_ASSIGNMENT_: Copy each line containing "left" from the listing below.

_EXTRACTED INFORMATION_:
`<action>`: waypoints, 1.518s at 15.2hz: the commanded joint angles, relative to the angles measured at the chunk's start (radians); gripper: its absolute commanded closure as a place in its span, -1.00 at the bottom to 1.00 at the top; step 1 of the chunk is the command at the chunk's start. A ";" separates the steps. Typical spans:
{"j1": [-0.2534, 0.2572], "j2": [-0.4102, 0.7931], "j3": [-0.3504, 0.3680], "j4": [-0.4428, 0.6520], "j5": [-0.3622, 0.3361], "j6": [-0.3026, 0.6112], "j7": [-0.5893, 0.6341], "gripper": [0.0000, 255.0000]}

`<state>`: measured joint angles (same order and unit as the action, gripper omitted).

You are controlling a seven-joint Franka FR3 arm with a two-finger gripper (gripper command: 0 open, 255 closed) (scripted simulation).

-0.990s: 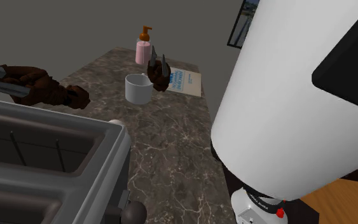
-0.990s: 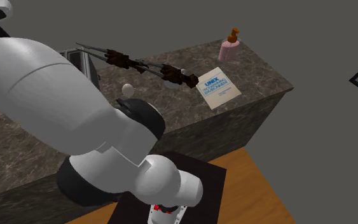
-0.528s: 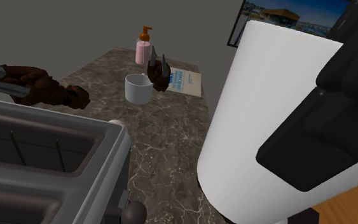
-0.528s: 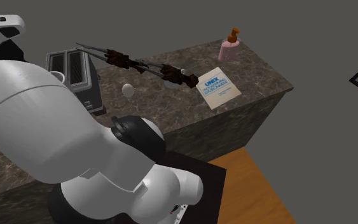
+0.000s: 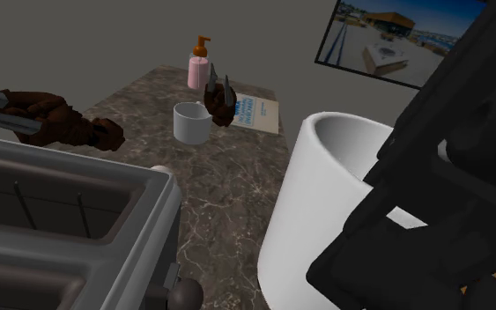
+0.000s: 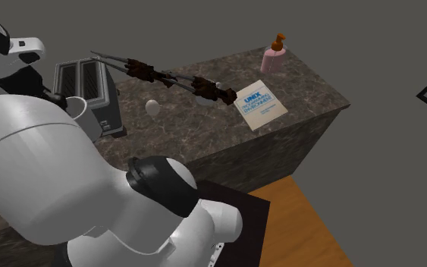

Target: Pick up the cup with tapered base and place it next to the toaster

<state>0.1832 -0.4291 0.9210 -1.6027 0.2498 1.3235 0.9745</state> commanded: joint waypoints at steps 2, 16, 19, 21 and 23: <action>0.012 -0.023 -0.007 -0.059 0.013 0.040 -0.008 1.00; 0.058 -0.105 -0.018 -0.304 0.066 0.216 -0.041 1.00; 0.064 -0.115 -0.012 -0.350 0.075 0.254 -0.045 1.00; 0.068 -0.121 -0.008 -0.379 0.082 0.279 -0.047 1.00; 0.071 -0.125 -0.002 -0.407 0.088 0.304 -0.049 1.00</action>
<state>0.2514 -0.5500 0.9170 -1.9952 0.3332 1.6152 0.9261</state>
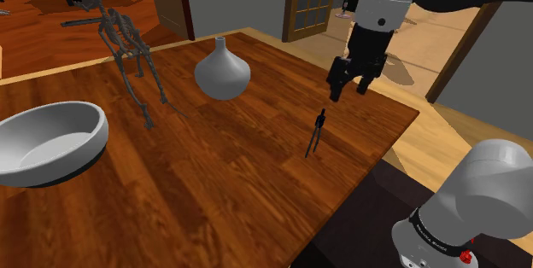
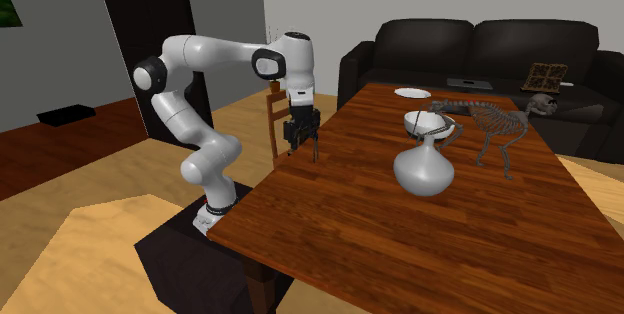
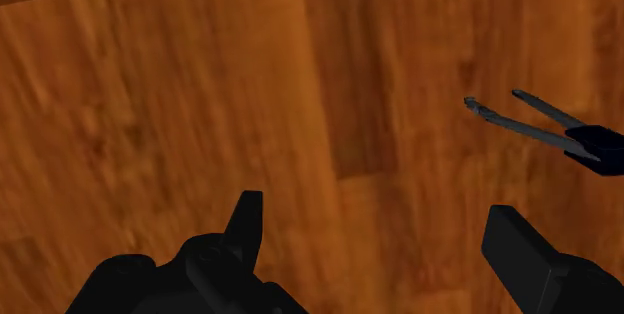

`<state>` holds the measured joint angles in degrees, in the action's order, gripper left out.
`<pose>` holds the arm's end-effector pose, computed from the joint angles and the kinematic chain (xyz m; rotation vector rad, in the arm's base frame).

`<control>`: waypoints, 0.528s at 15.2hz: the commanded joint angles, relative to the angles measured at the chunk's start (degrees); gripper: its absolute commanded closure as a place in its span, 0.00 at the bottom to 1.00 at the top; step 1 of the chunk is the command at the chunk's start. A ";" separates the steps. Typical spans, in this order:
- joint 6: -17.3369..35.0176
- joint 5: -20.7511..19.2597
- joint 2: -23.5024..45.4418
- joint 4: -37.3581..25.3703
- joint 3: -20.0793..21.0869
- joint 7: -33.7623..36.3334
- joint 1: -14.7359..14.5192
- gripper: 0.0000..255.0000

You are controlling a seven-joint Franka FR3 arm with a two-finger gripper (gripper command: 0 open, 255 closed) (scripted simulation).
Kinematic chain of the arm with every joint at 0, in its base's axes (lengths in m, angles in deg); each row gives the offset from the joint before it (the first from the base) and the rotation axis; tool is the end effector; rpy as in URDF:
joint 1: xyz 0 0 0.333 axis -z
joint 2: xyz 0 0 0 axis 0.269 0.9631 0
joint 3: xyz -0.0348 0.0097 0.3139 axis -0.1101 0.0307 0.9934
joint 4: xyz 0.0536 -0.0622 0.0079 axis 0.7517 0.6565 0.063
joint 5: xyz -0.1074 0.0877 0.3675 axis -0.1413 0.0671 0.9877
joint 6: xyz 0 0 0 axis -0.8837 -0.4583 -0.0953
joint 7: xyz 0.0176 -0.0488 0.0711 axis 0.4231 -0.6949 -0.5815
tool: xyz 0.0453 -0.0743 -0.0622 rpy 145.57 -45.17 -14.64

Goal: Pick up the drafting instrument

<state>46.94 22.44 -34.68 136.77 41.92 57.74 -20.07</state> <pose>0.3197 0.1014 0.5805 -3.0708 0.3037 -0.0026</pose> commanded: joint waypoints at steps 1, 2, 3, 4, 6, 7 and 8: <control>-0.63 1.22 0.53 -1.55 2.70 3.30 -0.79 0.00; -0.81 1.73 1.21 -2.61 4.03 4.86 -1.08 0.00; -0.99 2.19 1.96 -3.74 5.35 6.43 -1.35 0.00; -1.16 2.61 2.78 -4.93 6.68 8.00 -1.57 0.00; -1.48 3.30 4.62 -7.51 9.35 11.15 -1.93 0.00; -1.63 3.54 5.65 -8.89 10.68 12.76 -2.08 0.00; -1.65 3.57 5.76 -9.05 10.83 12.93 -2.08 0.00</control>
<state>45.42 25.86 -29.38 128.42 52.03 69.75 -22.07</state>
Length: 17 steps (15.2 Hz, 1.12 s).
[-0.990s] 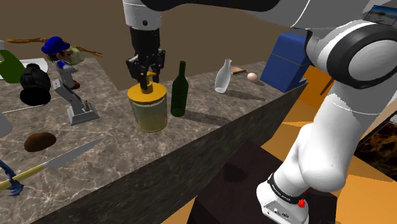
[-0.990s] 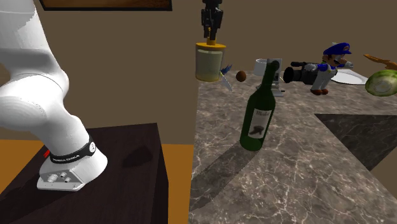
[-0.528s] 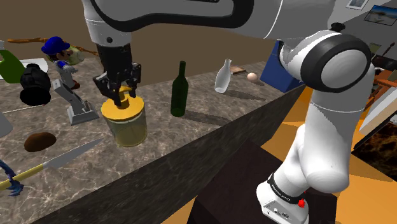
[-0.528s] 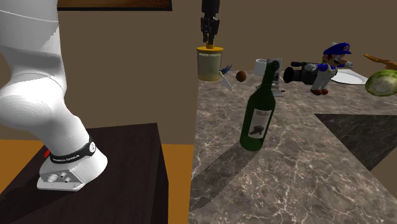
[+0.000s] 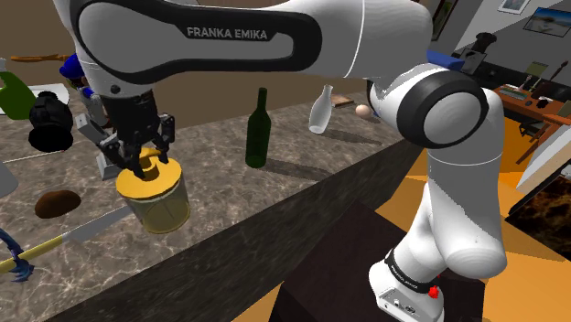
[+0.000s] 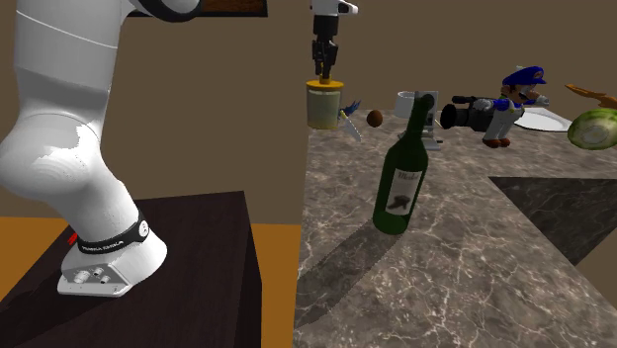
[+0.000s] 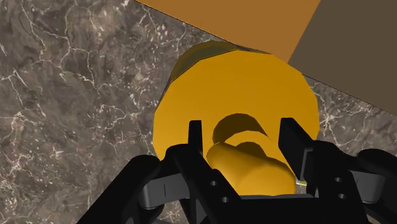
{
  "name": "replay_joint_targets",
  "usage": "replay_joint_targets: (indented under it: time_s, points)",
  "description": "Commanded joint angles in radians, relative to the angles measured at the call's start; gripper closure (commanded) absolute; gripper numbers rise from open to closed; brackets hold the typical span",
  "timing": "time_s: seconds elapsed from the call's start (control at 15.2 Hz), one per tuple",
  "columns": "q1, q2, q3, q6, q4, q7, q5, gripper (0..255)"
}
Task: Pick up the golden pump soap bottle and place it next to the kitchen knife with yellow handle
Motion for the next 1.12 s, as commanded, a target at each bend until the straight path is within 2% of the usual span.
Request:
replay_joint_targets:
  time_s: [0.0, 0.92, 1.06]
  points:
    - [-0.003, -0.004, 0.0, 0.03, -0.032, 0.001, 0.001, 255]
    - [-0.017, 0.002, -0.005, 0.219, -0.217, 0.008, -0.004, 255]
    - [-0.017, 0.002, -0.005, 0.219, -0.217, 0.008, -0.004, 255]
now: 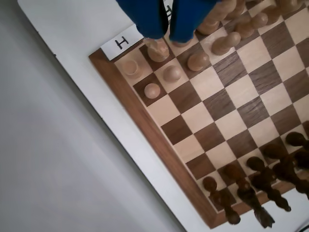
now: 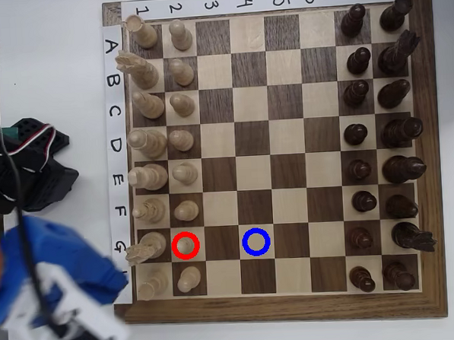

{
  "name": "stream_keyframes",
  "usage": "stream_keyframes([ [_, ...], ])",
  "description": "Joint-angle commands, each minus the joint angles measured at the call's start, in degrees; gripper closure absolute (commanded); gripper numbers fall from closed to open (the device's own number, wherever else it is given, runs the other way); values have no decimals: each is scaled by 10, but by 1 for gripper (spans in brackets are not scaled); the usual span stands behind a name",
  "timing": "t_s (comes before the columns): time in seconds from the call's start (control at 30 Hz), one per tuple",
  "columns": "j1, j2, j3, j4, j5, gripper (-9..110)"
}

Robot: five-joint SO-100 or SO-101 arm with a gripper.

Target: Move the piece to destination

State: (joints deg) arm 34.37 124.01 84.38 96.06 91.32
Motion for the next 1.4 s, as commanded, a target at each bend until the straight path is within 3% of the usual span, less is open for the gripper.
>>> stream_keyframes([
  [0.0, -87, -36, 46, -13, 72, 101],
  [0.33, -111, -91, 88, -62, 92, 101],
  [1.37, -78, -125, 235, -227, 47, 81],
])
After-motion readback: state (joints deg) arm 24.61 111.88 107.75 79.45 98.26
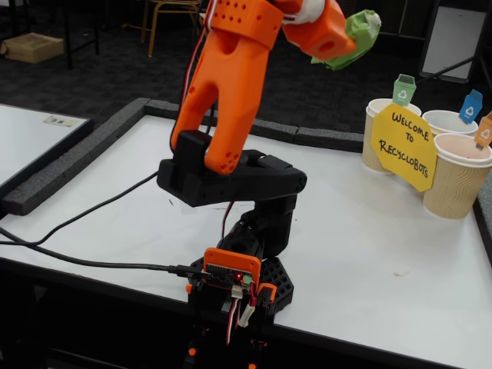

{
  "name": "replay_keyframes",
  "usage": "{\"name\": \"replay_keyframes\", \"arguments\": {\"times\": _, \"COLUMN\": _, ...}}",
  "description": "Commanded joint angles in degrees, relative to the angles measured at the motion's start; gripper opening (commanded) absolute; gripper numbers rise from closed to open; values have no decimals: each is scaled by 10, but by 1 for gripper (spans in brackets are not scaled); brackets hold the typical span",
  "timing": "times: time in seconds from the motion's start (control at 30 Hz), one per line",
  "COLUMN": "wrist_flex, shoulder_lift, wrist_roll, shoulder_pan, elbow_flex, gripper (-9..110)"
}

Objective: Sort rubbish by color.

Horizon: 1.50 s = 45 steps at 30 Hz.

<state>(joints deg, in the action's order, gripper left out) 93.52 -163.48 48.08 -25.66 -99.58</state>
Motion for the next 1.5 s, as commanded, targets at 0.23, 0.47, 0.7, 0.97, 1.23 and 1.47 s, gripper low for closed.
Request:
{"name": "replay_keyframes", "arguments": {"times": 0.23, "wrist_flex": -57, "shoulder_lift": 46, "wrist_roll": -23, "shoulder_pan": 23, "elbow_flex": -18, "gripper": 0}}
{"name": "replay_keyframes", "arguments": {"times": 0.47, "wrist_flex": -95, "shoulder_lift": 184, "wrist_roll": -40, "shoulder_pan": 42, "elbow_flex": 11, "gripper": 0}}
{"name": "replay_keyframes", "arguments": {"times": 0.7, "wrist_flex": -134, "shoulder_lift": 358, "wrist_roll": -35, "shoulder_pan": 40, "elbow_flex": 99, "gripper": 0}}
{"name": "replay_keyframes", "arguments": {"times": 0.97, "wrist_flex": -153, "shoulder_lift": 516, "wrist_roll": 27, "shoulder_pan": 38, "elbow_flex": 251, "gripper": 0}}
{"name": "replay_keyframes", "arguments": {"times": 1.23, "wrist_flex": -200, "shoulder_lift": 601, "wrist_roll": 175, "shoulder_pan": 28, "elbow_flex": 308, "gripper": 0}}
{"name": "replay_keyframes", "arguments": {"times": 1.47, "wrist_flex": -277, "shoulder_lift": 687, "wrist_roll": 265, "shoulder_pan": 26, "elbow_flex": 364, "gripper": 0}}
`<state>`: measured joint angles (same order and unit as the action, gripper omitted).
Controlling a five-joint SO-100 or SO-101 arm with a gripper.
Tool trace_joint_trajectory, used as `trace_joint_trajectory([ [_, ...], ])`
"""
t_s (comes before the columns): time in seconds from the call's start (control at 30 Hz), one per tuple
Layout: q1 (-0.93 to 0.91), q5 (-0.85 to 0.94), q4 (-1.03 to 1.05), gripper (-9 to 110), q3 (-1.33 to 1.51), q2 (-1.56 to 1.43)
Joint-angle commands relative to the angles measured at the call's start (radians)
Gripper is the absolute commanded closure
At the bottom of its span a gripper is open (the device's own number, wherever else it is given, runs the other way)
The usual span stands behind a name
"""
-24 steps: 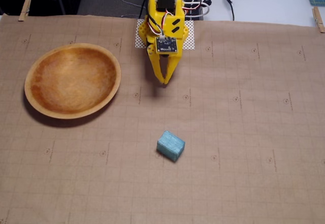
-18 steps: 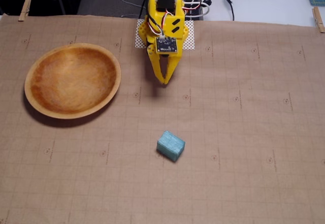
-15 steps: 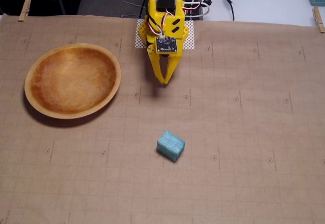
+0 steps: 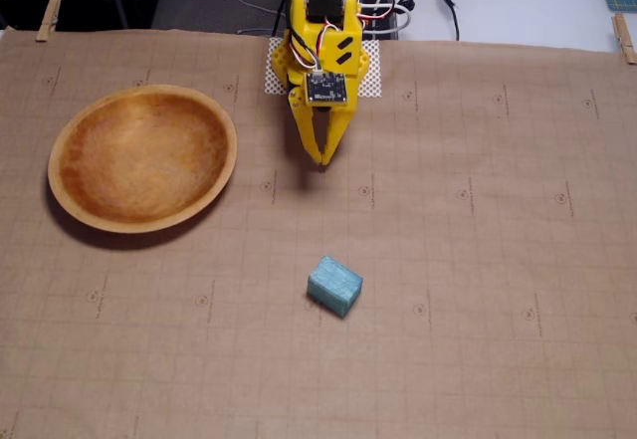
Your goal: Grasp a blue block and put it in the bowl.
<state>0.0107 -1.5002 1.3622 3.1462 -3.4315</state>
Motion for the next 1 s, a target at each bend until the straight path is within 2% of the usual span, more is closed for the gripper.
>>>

_ANSWER FOR THE TASK_:
`<state>` holds the measured joint angles in degrees, in the action's order, gripper left out.
<state>(joints deg, in the action's order, gripper left out) 93.52 -163.48 48.08 -25.66 -99.58</state>

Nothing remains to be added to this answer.